# Brilliant computer art



## Brian G Turner (Mar 28, 2005)

Whoah - stumbled onto this site earlier while seeking graphics:
http://www.oyonale.com/oy_en.htm

Check out some of the images there and the spherical viewing of the cityscape: http://www.oyonale.com/new_en.htm

More general images here:
http://www.oyonale.com/histoire/english/index.htm

Also check out the resources here:
http://www.oyonale.com/ressources/english/index.htm

Seems like they're offering some great textures and models under a creative commons licence - effectively, open source graphic modelling - check out some samples here:

Sci-fi models in pic:
http://www.oyonale.com/ressources/english/sources14.htm

Trees & plants:
http://www.oyonale.com/ldc/english/dark.htm
http://www.oyonale.com/ressources/english/sources15.htm

Darn interesting looking project.


----------



## Nua (May 8, 2005)

very nice links Brian , thx for this share !!!



cheers


----------



## AmonRa (May 26, 2005)

http://www.oyonale.com/ldc/english/mainstreet_east.htm


isnt that a pic from the film 'the fifth element'?


----------



## kyektulu (Aug 12, 2005)

Thanks for the links I, Brian I really enjoyed checking out the sites!


----------



## Maxwell Jennison (Aug 12, 2005)

Silly question about this pic: http://www.oyonale.com/ldc/english/mainstreet_east.htm

Is that a pizza delivery Tyderium shuttle in the bottom right corner?
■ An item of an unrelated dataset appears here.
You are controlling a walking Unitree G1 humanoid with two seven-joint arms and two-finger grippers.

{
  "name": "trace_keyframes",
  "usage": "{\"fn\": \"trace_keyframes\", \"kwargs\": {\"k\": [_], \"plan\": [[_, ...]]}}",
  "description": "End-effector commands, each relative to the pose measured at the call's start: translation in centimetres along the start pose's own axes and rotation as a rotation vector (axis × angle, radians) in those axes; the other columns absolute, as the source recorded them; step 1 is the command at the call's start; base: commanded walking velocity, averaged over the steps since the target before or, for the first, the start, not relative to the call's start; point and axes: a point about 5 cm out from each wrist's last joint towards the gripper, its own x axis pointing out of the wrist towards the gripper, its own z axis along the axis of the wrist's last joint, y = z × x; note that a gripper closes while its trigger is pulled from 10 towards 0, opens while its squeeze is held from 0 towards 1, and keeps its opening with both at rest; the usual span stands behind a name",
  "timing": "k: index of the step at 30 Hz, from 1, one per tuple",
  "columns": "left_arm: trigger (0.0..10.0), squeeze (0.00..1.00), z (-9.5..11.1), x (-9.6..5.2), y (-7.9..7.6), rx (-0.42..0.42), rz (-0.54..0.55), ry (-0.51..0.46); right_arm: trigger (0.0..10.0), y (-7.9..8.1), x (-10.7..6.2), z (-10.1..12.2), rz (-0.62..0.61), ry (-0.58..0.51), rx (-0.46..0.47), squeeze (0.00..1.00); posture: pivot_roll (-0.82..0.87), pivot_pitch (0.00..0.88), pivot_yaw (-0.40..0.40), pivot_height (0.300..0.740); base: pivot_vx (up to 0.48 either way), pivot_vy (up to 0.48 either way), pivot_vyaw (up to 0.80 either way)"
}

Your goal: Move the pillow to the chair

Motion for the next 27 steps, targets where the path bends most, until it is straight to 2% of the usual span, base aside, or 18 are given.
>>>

I can't quite make out the words...


----------



## SciFi_Short_Story (Aug 14, 2005)

Wow... I think it is... all I can really see is 'Pizza.'

It even took me a second to find the shuttle itself. But it is certainly a full-fledged Imperial Tyridium Shuttle. How strange... isn't that illegal...? I know Lucas is pretty uptight about copyright stuff.


----------



## lucifer_principle (Aug 15, 2005)

Nice experience I brian, more appealing than many hand drawn paintings. My city's museum has a section dedicated to computer aided images. Kind of makes us wonder who's civilization it really is, the computers... or is it still human's? I mean these guys think and draw way better. LOL


----------